▶ [Recorded data]
******************************

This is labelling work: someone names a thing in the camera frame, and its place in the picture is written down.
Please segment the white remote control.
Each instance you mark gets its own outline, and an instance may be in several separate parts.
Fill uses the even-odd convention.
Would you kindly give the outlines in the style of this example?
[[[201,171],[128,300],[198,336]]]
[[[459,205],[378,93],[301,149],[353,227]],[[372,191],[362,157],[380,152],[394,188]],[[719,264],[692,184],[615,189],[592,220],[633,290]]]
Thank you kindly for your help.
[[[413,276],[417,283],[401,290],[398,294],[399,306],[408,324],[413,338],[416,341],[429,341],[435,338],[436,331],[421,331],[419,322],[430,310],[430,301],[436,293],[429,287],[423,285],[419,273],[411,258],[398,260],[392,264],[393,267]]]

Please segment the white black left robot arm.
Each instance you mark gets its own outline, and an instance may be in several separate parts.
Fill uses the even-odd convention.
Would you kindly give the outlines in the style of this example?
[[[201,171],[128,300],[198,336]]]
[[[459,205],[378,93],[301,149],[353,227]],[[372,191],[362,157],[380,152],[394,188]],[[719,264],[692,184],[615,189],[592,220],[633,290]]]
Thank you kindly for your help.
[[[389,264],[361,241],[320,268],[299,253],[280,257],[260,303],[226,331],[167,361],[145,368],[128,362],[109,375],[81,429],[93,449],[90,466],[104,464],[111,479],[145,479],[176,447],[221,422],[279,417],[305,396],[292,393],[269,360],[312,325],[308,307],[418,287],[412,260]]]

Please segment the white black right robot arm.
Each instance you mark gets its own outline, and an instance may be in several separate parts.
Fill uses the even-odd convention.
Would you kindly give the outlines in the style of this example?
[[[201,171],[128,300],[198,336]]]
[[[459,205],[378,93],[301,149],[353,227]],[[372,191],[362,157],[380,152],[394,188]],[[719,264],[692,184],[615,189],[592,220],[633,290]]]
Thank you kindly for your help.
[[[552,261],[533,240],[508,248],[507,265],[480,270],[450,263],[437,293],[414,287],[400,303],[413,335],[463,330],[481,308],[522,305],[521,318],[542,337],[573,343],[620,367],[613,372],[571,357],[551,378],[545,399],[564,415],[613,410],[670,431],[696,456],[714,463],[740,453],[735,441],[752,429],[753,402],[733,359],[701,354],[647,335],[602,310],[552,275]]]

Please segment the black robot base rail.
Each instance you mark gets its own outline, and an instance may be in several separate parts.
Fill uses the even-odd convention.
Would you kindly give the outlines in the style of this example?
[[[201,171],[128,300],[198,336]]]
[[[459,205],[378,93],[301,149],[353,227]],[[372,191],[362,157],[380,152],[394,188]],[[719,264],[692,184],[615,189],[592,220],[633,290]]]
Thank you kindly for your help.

******************************

▶ [Exercise goal] Each entry above needs to be returned exactly as written.

▶ [Output below]
This is labelling work: someone names a thing in the camera frame, and its place in the picture is written down.
Please segment the white remote control.
Each instance you mark gets its own outline, and an instance may be in several separate parts.
Fill uses the even-odd convention.
Would you kindly give the outlines in the style of this example?
[[[201,171],[128,300],[198,336]]]
[[[459,205],[378,93],[301,149],[353,227]],[[372,191],[362,157],[380,152],[394,188]],[[719,264],[692,184],[615,189],[592,220],[633,290]]]
Thank you kindly for your help.
[[[413,276],[417,283],[401,290],[398,294],[399,306],[408,324],[413,338],[416,341],[429,341],[435,338],[436,331],[421,331],[419,322],[430,310],[430,301],[436,293],[429,287],[423,285],[419,273],[411,258],[398,260],[392,264],[393,267]]]

Please segment the white black left robot arm.
Each instance you mark gets its own outline, and an instance may be in several separate parts.
Fill uses the even-odd convention.
Would you kindly give the outlines in the style of this example?
[[[201,171],[128,300],[198,336]]]
[[[459,205],[378,93],[301,149],[353,227]],[[372,191],[362,157],[380,152],[394,188]],[[719,264],[692,184],[615,189],[592,220],[633,290]]]
Thank you kindly for your help.
[[[389,264],[361,241],[320,268],[299,253],[280,257],[260,303],[226,331],[167,361],[145,368],[128,362],[109,375],[81,429],[93,449],[90,466],[104,464],[111,479],[145,479],[176,447],[221,422],[279,417],[305,396],[292,393],[269,360],[312,325],[308,307],[418,287],[412,260]]]

Please segment the white black right robot arm.
Each instance you mark gets its own outline, and an instance may be in several separate parts.
Fill uses the even-odd convention.
Would you kindly give the outlines in the style of this example?
[[[201,171],[128,300],[198,336]]]
[[[459,205],[378,93],[301,149],[353,227]],[[372,191],[362,157],[380,152],[394,188]],[[719,264],[692,184],[615,189],[592,220],[633,290]]]
Thank you kindly for your help.
[[[552,261],[533,240],[508,248],[507,265],[480,270],[450,263],[437,293],[414,287],[400,303],[413,335],[463,330],[481,308],[522,305],[521,318],[542,337],[573,343],[620,367],[613,372],[571,357],[551,378],[545,399],[564,415],[613,410],[670,431],[696,456],[714,463],[740,453],[735,441],[752,429],[753,402],[733,359],[701,354],[647,335],[602,310],[552,275]]]

Please segment the black robot base rail.
Each instance you mark gets its own outline, and an instance may be in several separate parts.
Fill uses the even-odd convention.
Would you kindly give the outlines in the style of this example?
[[[201,171],[128,300],[198,336]]]
[[[459,205],[378,93],[301,149],[353,227]],[[372,191],[362,157],[380,152],[394,188]],[[719,264],[692,184],[615,189],[592,220],[633,290]]]
Thank you kindly for your help.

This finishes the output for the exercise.